_Work instructions_
In your answer, reproduce exactly the lines from the beginning of the listing below through the one containing "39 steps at", and only those lines.

_Data excerpt_
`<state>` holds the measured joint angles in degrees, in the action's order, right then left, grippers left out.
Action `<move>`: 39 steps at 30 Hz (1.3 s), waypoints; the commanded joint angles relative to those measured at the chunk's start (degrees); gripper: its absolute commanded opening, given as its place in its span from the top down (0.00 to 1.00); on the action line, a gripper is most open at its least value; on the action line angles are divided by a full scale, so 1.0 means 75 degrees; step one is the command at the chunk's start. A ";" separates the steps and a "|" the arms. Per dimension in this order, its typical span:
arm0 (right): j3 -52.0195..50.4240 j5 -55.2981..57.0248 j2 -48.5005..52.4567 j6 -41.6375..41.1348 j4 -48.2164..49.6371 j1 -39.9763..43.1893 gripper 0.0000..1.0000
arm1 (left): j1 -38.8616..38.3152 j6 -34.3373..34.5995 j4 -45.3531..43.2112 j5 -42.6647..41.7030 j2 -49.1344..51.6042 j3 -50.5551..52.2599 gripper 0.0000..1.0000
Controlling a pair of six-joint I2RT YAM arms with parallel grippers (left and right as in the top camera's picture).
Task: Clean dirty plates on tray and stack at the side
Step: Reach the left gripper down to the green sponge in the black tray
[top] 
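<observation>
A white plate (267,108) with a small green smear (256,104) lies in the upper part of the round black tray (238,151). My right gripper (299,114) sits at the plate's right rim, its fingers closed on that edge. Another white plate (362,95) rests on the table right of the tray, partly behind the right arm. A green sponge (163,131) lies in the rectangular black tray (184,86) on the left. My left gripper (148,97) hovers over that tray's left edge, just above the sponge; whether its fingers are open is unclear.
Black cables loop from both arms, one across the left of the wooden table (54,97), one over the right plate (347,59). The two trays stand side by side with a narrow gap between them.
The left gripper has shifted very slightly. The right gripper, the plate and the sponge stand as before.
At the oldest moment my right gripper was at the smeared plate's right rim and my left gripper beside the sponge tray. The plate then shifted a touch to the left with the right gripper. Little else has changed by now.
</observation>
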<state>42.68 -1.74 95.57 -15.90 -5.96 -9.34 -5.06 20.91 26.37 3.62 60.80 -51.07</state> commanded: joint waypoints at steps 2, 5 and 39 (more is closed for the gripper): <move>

_Response_
`<state>` holds the measured joint angles in degrees, in the action's order, right then left, grippers left out.
Action `<move>`: 39 steps at 30 Hz (1.3 s), waypoints; the commanded joint angles relative to those measured at the chunk's start (degrees); gripper: its absolute commanded opening, given as its place in its span from the top down (0.00 to 1.00); on the action line, a gripper is most open at its least value; on the action line angles are divided by a full scale, so 1.0 means 75 degrees; step one is the command at the chunk's start. A ";" separates the steps and a "|" the arms. Per dimension in this order, its typical span:

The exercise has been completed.